Thus, it can be said that there is still a problem to be solved in realizing the joining method of the frames, which suppresses the enlargement of the joining portion and does not require the joining work.

In view of the above circumstances, an object of the present invention is to provide a connector and a frame structure in which joining work is simple and the enlargement of the joining portion is suppressed when joining a plurality of frames.

The basic form of the connector that achieves the above object is as follows:
A joint for joining a plurality of frames,
An engagement body comprising a plurality of engagement members inserted into the first frame of the plurality of frames and engaged with the plurality of engagement portions of the first frame;
And a fixing member having a tapered shape that is inserted into a space formed by the engagement body and pushes the engagement body.

Here, “engagement” means a state of being caught by some physical structure, and “engagement portion” means a portion having such a physical structure of being caught.

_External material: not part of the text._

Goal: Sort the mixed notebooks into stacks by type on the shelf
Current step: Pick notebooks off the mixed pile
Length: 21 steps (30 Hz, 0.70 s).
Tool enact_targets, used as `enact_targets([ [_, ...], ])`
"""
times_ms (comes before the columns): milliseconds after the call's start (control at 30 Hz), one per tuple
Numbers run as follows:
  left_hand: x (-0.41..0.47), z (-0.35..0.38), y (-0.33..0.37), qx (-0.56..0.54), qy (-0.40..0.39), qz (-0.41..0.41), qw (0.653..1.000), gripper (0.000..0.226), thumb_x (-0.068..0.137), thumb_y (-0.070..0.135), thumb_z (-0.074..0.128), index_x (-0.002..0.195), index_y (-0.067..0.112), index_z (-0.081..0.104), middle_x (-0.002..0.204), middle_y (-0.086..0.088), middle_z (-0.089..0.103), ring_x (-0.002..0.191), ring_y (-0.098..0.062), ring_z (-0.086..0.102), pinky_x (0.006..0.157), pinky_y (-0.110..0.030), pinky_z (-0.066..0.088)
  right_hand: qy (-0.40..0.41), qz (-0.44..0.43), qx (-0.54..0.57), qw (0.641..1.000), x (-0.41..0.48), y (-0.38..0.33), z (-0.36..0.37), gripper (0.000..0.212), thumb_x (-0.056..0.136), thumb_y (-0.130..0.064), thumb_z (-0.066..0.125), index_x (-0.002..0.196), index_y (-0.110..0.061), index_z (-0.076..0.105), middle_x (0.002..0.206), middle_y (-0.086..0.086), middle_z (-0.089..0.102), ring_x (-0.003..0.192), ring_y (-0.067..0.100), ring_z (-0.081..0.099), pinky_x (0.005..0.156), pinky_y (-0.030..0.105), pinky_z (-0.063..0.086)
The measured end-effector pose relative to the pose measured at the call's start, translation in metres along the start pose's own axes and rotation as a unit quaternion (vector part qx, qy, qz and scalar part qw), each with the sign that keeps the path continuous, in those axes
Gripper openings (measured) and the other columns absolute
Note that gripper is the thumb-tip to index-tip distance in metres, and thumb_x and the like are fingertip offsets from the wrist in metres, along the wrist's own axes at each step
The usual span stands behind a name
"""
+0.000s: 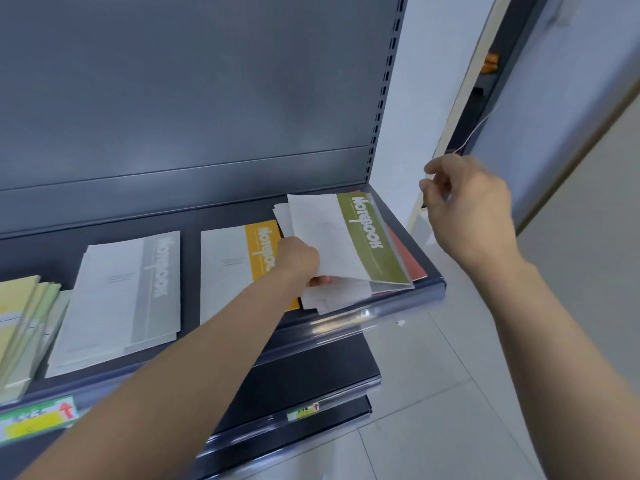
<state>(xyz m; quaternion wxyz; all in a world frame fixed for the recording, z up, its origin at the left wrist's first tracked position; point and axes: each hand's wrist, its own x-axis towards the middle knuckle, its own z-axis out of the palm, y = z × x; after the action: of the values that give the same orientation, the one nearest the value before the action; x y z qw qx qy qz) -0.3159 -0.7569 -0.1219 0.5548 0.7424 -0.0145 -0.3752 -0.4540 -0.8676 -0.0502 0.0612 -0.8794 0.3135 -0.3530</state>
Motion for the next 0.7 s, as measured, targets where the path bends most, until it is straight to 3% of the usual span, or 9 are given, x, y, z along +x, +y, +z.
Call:
enact_targets([
  [33,0.002,0.005,-0.001,0.019,-0.004,-0.001,1.000,0.019,0.096,-0.003,0.038,0.085,0.007,0.049,0.089,-0.013,0.058,0.045,-0.025,0.056,0.030,-0.028,0.048,0.000,0.001,-0.001,1.000,0.000,0.003,-0.001,0.023,0.092,-0.014,0.053,0.112,-0.006,0.060,0.099,0.012,0.062,0.091,0.031,0.057,0.074,0.030,0.040],
  [100,0.008,0.008,-0.002,0.082,-0.002,0.008,0.997,0.012,0.093,-0.001,0.045,0.102,0.004,0.051,0.101,-0.013,0.057,0.056,-0.026,0.057,0.036,-0.036,0.052,-0.003,0.000,0.002,1.000,0.001,0.006,-0.002,0.023,0.092,-0.015,0.054,0.112,-0.006,0.061,0.098,0.012,0.062,0.090,0.030,0.057,0.075,0.031,0.042],
  [167,0.010,0.005,-0.005,0.213,-0.006,0.026,0.977,0.017,0.094,0.011,0.048,0.109,0.004,0.049,0.093,-0.010,0.058,0.054,-0.024,0.058,0.044,-0.034,0.055,-0.012,-0.004,0.011,1.000,0.003,0.005,0.000,0.024,0.091,-0.016,0.055,0.113,-0.006,0.061,0.097,0.012,0.063,0.089,0.030,0.057,0.077,0.035,0.045],
  [233,0.010,-0.002,-0.008,0.435,-0.008,0.088,0.896,0.022,0.094,0.026,0.048,0.100,0.005,0.053,0.074,-0.005,0.057,0.052,-0.019,0.057,0.053,-0.028,0.052,-0.024,-0.013,0.018,0.999,0.005,-0.001,0.003,0.026,0.091,-0.018,0.056,0.114,-0.007,0.061,0.098,0.012,0.064,0.090,0.030,0.057,0.079,0.037,0.046],
  [300,0.009,-0.011,-0.007,0.574,0.032,0.169,0.801,0.030,0.094,0.035,0.048,0.103,0.007,0.056,0.079,-0.002,0.058,0.068,-0.018,0.055,0.058,-0.027,0.044,-0.035,-0.026,0.020,0.999,0.007,-0.010,0.006,0.028,0.091,-0.021,0.056,0.115,-0.008,0.060,0.101,0.012,0.064,0.093,0.028,0.057,0.080,0.039,0.046],
  [400,-0.002,-0.029,0.010,0.588,0.105,0.244,0.764,0.032,0.096,0.034,0.047,0.112,0.006,0.050,0.103,-0.008,0.061,0.085,-0.024,0.055,0.063,-0.029,0.039,-0.046,-0.055,0.033,0.997,0.013,-0.033,0.013,0.030,0.092,-0.024,0.054,0.117,-0.009,0.060,0.103,0.011,0.064,0.097,0.028,0.055,0.082,0.039,0.043],
  [533,-0.027,-0.078,0.038,0.551,0.189,0.400,0.707,0.028,0.097,0.026,0.044,0.118,0.009,0.048,0.113,-0.009,0.055,0.095,-0.027,0.054,0.074,-0.035,0.040,-0.065,-0.128,0.048,0.989,0.021,-0.082,0.019,0.034,0.093,-0.027,0.053,0.119,-0.007,0.058,0.111,0.014,0.061,0.106,0.033,0.051,0.088,0.040,0.038],
  [600,-0.041,-0.114,0.046,0.541,0.225,0.489,0.646,0.027,0.095,0.024,0.048,0.115,0.007,0.054,0.107,-0.011,0.058,0.094,-0.031,0.056,0.081,-0.037,0.041,-0.064,-0.169,0.051,0.982,0.024,-0.111,0.022,0.034,0.092,-0.027,0.055,0.119,-0.006,0.058,0.114,0.015,0.061,0.108,0.034,0.050,0.089,0.041,0.039],
  [700,-0.067,-0.175,0.048,0.527,0.291,0.557,0.572,0.023,0.085,0.018,0.054,0.099,0.002,0.062,0.086,-0.015,0.061,0.076,-0.036,0.060,0.075,-0.041,0.047,-0.069,-0.225,0.070,0.969,0.024,-0.164,0.026,0.035,0.091,-0.027,0.056,0.119,-0.007,0.058,0.116,0.013,0.060,0.109,0.034,0.049,0.088,0.042,0.038],
])
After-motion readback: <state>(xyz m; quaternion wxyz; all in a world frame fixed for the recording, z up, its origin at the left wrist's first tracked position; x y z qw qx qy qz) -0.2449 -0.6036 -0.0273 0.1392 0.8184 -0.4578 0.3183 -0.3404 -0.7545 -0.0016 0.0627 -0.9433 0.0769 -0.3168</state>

The “engagement body” has a physical structure that is caught by the “engagement portion” and also has a structure that can be expanded by the “fixing member”. The physical structure on which the “engagement part” and the “engagement body” are caught may be a structure in which one is convex and the other is concave, or a structure in which both are convex. In view of the above, the “engagement part” preferably has a hole, and the “engagement body” has a protrusion that fits into the hole.

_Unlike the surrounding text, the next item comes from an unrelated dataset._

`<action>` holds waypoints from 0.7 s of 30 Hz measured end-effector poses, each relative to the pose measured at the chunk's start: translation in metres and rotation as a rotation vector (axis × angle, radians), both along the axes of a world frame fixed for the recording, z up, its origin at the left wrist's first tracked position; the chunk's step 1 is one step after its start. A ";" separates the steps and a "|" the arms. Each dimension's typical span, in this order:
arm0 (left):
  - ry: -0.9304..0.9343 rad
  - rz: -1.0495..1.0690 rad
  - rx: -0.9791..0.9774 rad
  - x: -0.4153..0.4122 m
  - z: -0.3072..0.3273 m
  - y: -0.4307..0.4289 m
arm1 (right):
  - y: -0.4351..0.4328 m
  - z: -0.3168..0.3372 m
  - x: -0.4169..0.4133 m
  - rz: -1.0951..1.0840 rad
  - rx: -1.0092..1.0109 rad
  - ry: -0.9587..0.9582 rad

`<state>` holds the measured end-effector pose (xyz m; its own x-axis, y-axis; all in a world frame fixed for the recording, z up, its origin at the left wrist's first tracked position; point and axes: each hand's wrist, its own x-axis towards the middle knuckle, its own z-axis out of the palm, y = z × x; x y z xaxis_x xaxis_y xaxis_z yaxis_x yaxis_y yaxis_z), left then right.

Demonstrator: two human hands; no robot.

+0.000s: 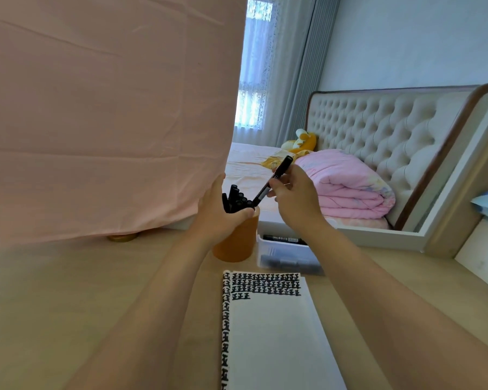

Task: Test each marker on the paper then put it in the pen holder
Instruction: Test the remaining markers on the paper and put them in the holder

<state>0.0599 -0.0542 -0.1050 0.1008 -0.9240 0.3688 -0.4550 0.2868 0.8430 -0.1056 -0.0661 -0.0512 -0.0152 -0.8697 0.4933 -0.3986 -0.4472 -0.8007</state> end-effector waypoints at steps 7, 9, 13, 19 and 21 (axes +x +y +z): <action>0.056 -0.041 -0.063 0.002 -0.014 -0.017 | -0.029 -0.019 0.014 0.113 0.149 0.287; 0.048 -0.056 -0.091 0.003 -0.012 -0.017 | -0.032 -0.021 0.016 0.114 0.132 0.338; 0.039 -0.065 -0.139 0.006 -0.011 -0.015 | -0.039 -0.017 0.010 0.156 0.179 0.424; 0.018 -0.099 -0.164 0.004 -0.011 -0.015 | -0.045 -0.007 0.006 0.225 0.228 0.618; -0.028 -0.122 -0.162 0.003 -0.011 -0.016 | -0.043 -0.005 0.008 0.280 0.226 0.756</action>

According to the basic form of the connector, the engaging member that engages with the first frame inside the first frame pushes the fixing member toward the first frame inside the first frame. Thus, the joining tool and the first frame are joined easily and firmly. Furthermore, this fixing member is joined to another frame among a plurality of frames by, for example, bolts or the like, thereby realizing the joining of the frames. In this joining method, the joining work is simple as described above, and since the joining tool is inserted into the frame, enlargement of the joining portion can be suppressed.

The basic form of the frame structure that achieves the above object is as follows:
A first frame;
A second frame connected to the first frame;
A frame structure including the first frame and a joint for connecting the second frame,
The connector is
An engaging body inserted into the first frame and engaged with a plurality of engaging portions of the first frame; and a plurality of the first frame inserted into a space formed by the engaging body. An engaging body comprising a plurality of engaging members respectively engaged with the engaging portion, and a fixing member having a tapered shape that is inserted into a space formed by the engaging body and pushes the engaging body. Is.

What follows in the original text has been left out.